Dr Granville is consistently ranked by various media outlets as one of the top machine learning scientists in the world.

The participants should be familiar with Python or other scripting languages. Foundations in matrix algebra, time series, calculus and optimization are especially useful. However the course is unusually light in mathematics and especially statistics, as the instructor spent years in simplifying many methods and explaining advanced concepts in simple English.

This course is ideally suited to professionals with an analytic background. This includes data scientists, machine learning practitioners, engineers, software developers, analysts / business analysts, economists, quants, statisticians, scientists, and anyone dealing with data on a regular basis, whether as an individual contributor or in a senior role. Emphasis is on quick acquisition of key concepts, learning how to learn, and solving problems up to professional implementation and testing in Python.

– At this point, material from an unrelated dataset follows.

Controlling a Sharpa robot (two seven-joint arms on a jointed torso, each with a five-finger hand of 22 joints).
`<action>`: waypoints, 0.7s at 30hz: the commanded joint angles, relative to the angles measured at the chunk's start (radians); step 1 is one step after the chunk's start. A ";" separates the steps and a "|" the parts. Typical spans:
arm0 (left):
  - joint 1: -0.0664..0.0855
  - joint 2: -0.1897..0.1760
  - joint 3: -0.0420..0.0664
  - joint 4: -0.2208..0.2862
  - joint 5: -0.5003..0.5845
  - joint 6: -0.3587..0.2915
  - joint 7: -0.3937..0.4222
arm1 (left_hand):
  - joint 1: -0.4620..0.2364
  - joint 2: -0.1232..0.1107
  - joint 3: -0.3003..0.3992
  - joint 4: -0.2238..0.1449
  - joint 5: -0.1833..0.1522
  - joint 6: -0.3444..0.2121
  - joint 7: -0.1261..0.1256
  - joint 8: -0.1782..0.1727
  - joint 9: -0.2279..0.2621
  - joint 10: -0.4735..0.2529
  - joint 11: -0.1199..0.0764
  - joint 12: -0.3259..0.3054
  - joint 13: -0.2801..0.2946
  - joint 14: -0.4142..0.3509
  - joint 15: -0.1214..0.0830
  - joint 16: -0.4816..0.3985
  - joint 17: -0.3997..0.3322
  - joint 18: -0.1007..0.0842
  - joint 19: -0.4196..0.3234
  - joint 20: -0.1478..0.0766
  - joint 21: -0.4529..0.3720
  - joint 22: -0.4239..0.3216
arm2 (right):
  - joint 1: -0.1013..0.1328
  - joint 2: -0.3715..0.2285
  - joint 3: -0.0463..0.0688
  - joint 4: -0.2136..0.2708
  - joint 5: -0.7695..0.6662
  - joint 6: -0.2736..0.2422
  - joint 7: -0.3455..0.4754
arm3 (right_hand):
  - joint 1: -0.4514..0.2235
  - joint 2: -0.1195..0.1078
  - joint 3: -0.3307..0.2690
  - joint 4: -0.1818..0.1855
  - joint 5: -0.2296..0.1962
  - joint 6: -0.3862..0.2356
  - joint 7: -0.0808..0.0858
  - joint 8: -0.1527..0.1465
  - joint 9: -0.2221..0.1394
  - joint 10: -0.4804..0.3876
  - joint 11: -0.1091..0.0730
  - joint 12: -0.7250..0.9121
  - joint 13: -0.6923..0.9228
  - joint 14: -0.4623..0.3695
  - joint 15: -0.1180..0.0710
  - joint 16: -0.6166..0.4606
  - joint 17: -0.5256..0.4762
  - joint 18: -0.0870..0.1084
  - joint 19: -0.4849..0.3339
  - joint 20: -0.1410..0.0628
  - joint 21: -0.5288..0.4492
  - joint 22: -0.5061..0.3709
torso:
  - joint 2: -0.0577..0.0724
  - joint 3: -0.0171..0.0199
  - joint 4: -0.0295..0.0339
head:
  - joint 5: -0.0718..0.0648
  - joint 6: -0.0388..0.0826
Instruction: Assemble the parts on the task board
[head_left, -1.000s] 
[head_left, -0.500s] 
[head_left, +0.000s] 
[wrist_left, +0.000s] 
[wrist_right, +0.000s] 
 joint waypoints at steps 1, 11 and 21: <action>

Master a number of techniques to generate and test rich synthetic data, and be able to quickly grasp future developments on this topic. Be able to complete enterprise-grade projects from beginning to end, ranging from regression to computer vision. Learn how to learn and become independent to solve any future problems. Tasks performed during the training include writing Python code and using Python libraries, modeling and testing using cross-validation methods, implementing model-free techniques, feature and model selection, testing black-box systems using synthetic data, and state-of-the art data animations (including data videos and sound) to present your results. Successful completion of the four modules comes with a personal recommendation (endorsement) on LinkedIn.

The course is split into four modules.

**Module 1: Introduction**

What is synthetic data, generative models, explainable AI, augmented data? What are the benefits and limitations? Outlined applications:

- Terrain generation, morphing and evolution, see Web API here
- Curve fitting: estimating the shape of a meteorite with model-free confidence regions, for meteorite classification
- Time series with double periodicity mimicking ocean tides
- Synthetic tabular data with prespecified correlation matrix
- Synthetic data to test or benchmark algorithms

The next modules offer a deep dive on many of the topics quickly summarized here. In Module 2, I discuss explainable ML techniques that will be used in Modules 3 and 4 on synthetic data. Modules 3 and 4 deal with the generation of synthetic data.

**Module 2: Interpretable Machine Learning**

Some of the techniques presented here are used in the next two modules focusing on synthetic data. Before diving into these techniques, I discuss data cleaning automation, data animation (data videos), and simplicity (illustrated by case study: marketing attribution without math). The new machine learning techniques introduced include:

- Generic unsupervised regression: covers all regression techniques and more, including an alternative to K-means
- Time series with double period (mimicking ocean tides)
- Interpretable regression
- Simplified ensemble method, alternative to XGBoost.
- Superimposed spatial point processes and alternative to GMM and GAN

**Module 3: Synthetic Data in Computer Vision**

In this module I cover the terrain generation including 3D contour plots, and emulation of GPU clustering with techniques similar to deep neural networks. Depending on the interest of participants, I may cover shape generation or other evolutionary processes such as synthetic star clusters to understand possible evolution of our universe. I also discuss nearest neighbor and collision graphs (such as this one), all synthetically generated. Some of the synthetic data videos that you will be able to produce, can be seen here and here.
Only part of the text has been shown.